- **YOUR ASSIGNMENT**: Each record below needs to be reproduced precisely, though not its pictures.

[Items listed in a dataset]
--
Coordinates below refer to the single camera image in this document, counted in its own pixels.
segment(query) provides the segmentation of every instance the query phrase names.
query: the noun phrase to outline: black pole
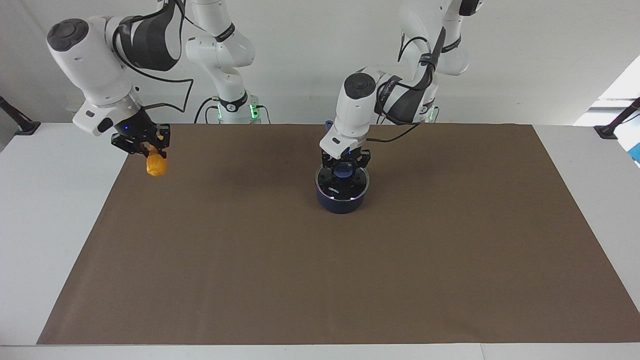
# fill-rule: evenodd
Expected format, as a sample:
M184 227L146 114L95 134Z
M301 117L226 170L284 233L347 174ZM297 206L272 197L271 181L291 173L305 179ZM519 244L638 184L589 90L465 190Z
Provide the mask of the black pole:
M14 108L11 104L6 102L4 97L0 96L0 108L7 113L13 121L20 127L20 130L16 131L16 135L33 135L40 126L39 121L32 121L20 110Z
M617 140L618 137L614 135L614 131L620 124L622 124L625 120L629 119L631 115L633 115L636 111L640 109L640 97L638 97L631 106L629 106L622 114L616 117L616 120L613 120L611 124L606 126L596 126L595 129L600 135L601 138L606 140Z

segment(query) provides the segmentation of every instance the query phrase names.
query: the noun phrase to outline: brown mat
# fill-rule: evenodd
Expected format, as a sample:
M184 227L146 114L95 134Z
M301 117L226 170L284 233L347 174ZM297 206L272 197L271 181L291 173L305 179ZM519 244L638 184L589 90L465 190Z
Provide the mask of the brown mat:
M531 126L371 144L369 193L346 216L315 199L323 132L174 126L160 179L129 157L38 343L640 341Z

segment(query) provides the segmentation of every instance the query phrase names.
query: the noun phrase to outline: brown table surface
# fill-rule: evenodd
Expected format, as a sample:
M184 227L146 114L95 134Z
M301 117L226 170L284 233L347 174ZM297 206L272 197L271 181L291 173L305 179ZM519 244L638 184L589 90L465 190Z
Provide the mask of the brown table surface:
M349 215L315 198L323 131L173 126L157 179L129 157L38 343L640 341L531 126L372 143L371 187Z

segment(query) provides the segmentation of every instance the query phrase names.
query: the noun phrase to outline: white table
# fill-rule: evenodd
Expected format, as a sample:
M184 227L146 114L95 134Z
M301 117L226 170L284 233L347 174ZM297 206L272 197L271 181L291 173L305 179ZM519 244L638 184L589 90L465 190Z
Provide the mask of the white table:
M640 168L591 128L536 131L640 308ZM640 343L35 346L125 158L72 124L43 124L0 153L0 359L640 359Z

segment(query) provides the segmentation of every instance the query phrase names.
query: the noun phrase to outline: light blue object
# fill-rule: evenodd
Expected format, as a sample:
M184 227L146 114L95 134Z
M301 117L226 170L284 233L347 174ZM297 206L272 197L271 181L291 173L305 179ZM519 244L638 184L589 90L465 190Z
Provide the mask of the light blue object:
M640 143L634 146L633 149L629 150L629 155L640 163Z
--
- **RESULT OF THE EXERCISE**:
Coordinates below refer to the single camera image in this document, counted in its own pixels.
segment(query) provides the segmentation of every instance the query phrase names.
query: the noun phrase to outline: black pole
# fill-rule: evenodd
Expected format, as a sample:
M184 227L146 114L95 134Z
M301 117L226 170L284 233L347 174ZM297 206L272 197L271 181L291 173L305 179ZM519 244L638 184L589 90L465 190Z
Provide the mask of the black pole:
M14 108L11 104L6 102L4 97L0 96L0 108L7 113L13 121L20 127L20 130L16 131L16 135L33 135L40 126L39 121L32 121L20 110Z
M617 140L618 137L614 135L614 131L620 124L622 124L625 120L629 119L631 115L633 115L636 111L640 109L640 97L638 97L631 106L629 106L622 114L616 117L616 120L613 120L611 124L606 126L596 126L595 129L600 135L601 138L606 140Z

segment(query) provides the segmentation of every instance the query phrase names.
query: the noun phrase to outline: brown mat
# fill-rule: evenodd
Expected format, as a sample:
M184 227L146 114L95 134Z
M301 117L226 170L284 233L347 174ZM297 206L272 197L271 181L291 173L305 179ZM519 244L638 184L589 90L465 190Z
Provide the mask of the brown mat:
M531 126L371 144L369 193L346 216L315 199L323 132L174 126L160 179L129 157L38 343L640 341Z

segment(query) provides the segmentation of every instance the query phrase names.
query: the noun phrase to outline: brown table surface
# fill-rule: evenodd
Expected format, as a sample:
M184 227L146 114L95 134Z
M301 117L226 170L284 233L347 174ZM297 206L272 197L271 181L291 173L305 179ZM519 244L638 184L589 90L465 190Z
Provide the mask of the brown table surface:
M349 215L315 198L323 131L173 126L157 179L129 157L38 343L640 341L531 126L372 143L371 187Z

segment(query) provides the segmentation of every instance the query phrase names.
query: the noun phrase to outline: white table
# fill-rule: evenodd
Expected format, as a sample:
M184 227L146 114L95 134Z
M301 117L226 170L284 233L347 174ZM297 206L272 197L271 181L291 173L305 179ZM519 244L638 184L589 90L465 190Z
Provide the mask of the white table:
M640 168L591 128L536 131L640 308ZM640 343L35 346L125 158L72 124L43 124L0 153L0 359L640 359Z

segment(query) provides the segmentation of every instance the query phrase names.
query: the noun phrase to outline: light blue object
# fill-rule: evenodd
Expected format, as a sample:
M184 227L146 114L95 134Z
M301 117L226 170L284 233L347 174ZM297 206L272 197L271 181L291 173L305 179ZM519 244L638 184L589 90L465 190Z
Provide the mask of the light blue object:
M640 143L634 146L633 149L629 150L629 155L640 163Z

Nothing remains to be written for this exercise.